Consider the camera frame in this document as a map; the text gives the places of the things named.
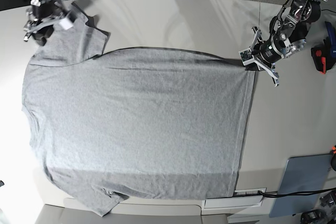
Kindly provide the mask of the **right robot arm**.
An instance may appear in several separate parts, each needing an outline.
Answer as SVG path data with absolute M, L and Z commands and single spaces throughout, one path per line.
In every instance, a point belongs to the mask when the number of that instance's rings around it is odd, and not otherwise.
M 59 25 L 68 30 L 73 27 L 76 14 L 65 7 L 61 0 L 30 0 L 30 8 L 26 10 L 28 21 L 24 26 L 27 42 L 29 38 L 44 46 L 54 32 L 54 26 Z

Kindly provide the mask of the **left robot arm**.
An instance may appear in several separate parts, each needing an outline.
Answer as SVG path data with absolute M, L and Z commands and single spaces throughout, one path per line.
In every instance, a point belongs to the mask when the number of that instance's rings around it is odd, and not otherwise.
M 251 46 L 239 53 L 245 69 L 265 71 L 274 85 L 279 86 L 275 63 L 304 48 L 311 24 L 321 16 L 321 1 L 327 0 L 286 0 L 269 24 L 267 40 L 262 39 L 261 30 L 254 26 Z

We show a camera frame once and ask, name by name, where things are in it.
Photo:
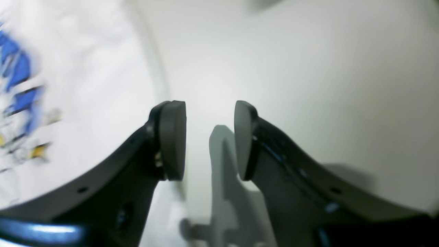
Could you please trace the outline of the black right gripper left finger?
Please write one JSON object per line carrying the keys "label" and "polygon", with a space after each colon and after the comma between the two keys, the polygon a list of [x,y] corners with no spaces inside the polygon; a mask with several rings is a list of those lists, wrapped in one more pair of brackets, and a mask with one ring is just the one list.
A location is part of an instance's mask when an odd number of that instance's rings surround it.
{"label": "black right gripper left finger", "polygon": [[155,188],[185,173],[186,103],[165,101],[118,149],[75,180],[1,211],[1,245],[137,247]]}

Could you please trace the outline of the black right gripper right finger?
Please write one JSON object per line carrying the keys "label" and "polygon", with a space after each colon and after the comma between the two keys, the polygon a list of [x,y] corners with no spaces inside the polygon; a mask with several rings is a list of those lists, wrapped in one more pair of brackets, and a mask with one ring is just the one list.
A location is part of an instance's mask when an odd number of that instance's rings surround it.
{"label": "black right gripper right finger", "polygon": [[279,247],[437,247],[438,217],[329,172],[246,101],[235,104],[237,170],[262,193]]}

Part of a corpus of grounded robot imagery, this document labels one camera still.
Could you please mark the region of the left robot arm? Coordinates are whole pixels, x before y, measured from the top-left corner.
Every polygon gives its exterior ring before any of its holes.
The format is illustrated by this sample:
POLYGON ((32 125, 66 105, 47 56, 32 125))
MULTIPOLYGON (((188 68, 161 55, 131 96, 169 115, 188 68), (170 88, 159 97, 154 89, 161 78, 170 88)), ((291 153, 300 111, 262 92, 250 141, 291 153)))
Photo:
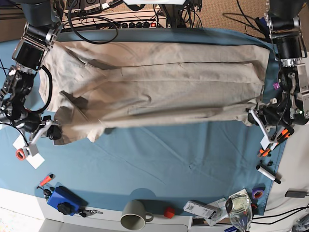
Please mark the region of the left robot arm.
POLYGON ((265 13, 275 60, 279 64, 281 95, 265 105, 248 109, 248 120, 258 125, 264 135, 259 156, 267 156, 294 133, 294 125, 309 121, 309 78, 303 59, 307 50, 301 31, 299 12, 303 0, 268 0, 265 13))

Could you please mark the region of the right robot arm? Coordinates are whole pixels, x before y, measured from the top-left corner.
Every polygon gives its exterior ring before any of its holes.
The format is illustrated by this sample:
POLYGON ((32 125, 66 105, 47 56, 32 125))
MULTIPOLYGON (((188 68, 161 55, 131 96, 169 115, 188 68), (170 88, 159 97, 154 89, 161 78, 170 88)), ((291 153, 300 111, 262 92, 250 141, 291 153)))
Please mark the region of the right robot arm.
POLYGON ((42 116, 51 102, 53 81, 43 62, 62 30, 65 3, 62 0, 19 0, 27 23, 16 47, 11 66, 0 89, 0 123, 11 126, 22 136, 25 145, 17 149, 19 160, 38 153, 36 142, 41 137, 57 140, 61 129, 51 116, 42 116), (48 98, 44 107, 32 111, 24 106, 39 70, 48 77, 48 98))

• • •

[Goal of the exercise]
Give the number of lines in the records above that contain the word "whole", and nothing more.

[Task result]
2